— Work instruction —
Could you filter the records below and keep only the lines with the word "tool"?

(Saved entries)

Start of Block

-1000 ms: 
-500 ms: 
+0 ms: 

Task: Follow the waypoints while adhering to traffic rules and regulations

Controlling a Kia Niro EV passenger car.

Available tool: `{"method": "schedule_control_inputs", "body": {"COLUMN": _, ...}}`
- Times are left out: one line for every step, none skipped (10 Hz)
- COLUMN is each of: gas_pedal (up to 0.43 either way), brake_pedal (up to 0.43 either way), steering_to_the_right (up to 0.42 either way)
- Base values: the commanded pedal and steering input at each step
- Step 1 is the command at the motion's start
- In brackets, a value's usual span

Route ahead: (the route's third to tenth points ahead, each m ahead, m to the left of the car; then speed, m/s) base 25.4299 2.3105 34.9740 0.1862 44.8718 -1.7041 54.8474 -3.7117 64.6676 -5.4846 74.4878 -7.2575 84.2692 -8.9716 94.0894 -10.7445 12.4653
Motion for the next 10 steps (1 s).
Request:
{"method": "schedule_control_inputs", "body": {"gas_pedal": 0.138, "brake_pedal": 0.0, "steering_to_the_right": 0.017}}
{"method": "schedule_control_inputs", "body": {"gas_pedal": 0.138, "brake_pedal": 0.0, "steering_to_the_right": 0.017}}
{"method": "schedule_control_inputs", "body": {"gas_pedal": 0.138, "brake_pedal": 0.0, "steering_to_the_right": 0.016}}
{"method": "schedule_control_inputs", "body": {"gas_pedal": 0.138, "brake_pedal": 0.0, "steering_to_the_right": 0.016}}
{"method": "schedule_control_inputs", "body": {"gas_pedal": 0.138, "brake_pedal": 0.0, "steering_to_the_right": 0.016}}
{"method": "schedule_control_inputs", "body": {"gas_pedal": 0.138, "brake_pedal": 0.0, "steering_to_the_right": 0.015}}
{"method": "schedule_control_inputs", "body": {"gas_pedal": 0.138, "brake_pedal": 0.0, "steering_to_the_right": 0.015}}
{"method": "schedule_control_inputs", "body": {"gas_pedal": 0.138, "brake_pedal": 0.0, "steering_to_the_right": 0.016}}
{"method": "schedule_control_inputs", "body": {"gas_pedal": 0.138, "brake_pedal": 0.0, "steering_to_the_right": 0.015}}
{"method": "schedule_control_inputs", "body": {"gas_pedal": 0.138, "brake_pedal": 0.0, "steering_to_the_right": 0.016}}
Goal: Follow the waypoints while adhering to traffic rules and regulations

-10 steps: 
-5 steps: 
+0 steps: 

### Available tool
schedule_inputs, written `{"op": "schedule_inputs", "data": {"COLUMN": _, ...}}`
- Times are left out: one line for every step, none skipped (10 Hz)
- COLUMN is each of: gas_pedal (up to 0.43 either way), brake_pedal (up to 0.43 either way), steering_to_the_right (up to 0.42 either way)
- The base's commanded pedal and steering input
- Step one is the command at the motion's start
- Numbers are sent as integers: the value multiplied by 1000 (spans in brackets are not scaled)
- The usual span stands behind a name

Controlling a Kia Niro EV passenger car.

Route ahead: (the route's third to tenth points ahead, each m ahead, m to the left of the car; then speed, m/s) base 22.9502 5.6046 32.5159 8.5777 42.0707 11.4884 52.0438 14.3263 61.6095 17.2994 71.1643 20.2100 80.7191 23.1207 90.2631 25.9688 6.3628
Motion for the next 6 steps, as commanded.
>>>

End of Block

— Completed exercise —
Available tool: `{"method": "schedule_control_inputs", "body": {"COLUMN": _, ...}}`
### Available tool

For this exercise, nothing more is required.